🤖 AI Summary
Addressing the challenges of distinguishing visually similar electromyographic (sEMG) gesture signals and deploying models on resource-constrained embedded devices, this paper proposes a lightweight Wavelet-Transformer architecture. Our method introduces a learnable wavelet transform to jointly capture time-frequency characteristics and designs a novel WaveletConv module that integrates multi-level wavelet decomposition with depthwise separable convolution, achieving an optimal trade-off between accuracy and computational efficiency. The model contains only 3.1 million parameters and achieves 95.0% classification accuracy on the EPN612 dataset. After INT8 quantization, it attains an inference latency of just 6.75 ms—meeting stringent real-time requirements for edge deployment. To the best of our knowledge, this is the first work to synergistically combine learnable wavelet transforms with a lightweight Transformer for sEMG gesture recognition, significantly enhancing fine-grained gesture discrimination capability and practical feasibility for on-device inference.
📝 Abstract
Human-machine interaction, particularly in prosthetic and robotic control, has seen progress with gesture recognition via surface electromyographic (sEMG) signals.However, classifying similar gestures that produce nearly identical muscle signals remains a challenge, often reducing classification accuracy. Traditional deep learning models for sEMG gesture recognition are large and computationally expensive, limiting their deployment on resource-constrained embedded systems. In this work, we propose WaveFormer, a lightweight transformer-based architecture tailored for sEMG gesture recognition.

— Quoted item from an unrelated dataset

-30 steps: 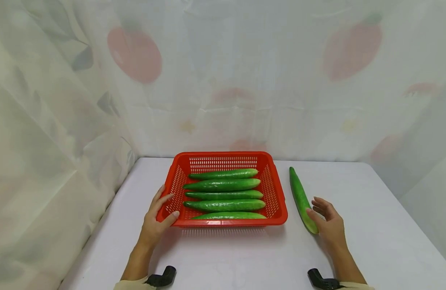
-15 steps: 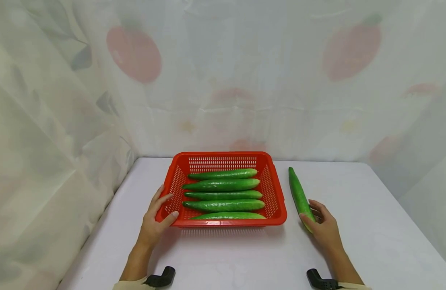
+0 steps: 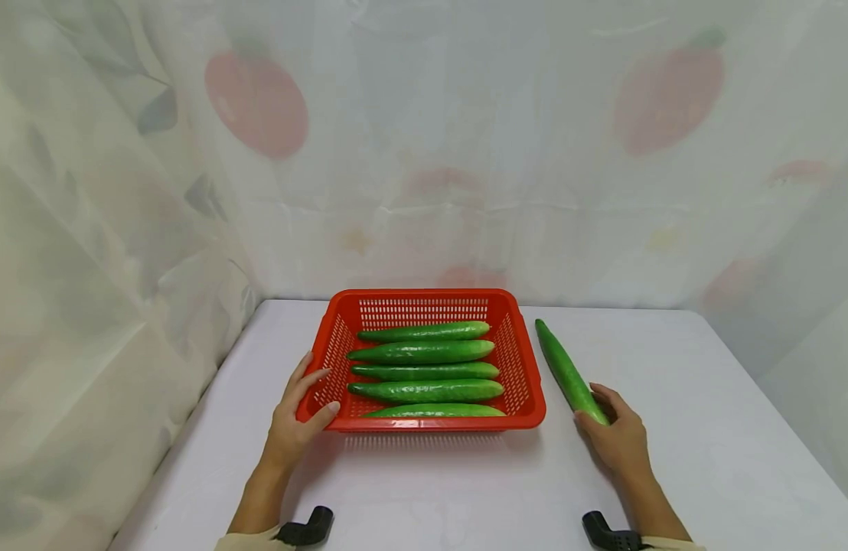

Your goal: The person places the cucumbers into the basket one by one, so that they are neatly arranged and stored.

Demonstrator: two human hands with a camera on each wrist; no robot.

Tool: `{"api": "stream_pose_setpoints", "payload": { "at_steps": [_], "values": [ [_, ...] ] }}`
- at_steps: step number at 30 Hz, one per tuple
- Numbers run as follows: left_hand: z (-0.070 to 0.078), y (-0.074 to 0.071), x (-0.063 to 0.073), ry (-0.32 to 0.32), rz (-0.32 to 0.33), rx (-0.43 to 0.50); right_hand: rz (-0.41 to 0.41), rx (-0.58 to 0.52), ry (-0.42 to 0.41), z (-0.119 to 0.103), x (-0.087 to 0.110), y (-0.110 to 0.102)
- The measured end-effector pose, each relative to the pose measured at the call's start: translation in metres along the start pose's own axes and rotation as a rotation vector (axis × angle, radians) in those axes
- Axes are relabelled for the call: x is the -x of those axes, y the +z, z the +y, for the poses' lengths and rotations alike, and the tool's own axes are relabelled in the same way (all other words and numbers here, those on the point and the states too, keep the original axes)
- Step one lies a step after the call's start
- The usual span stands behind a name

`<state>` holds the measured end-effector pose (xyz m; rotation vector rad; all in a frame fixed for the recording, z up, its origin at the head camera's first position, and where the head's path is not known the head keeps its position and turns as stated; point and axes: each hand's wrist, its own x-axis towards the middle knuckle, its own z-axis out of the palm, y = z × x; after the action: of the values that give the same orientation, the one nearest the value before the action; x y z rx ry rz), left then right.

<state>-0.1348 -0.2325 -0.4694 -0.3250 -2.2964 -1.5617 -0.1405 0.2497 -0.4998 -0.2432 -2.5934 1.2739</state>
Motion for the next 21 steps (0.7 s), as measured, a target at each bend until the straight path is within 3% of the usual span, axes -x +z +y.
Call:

Our model integrates time-domain and frequency-domain features through a novel learnable wavelet transform, enhancing feature extraction. In particular, the WaveletConv module, a multi-level wavelet decomposition layer with depthwise separable convolution, ensures both efficiency and compactness. With just 3.1 million parameters, WaveFormer achieves 95% classification accuracy on the EPN612 dataset, outperforming larger models. Furthermore, when profiled on a laptop equipped with an Intel CPU, INT8 quantization achieves real-time deployment with a 6.75 ms inference latency.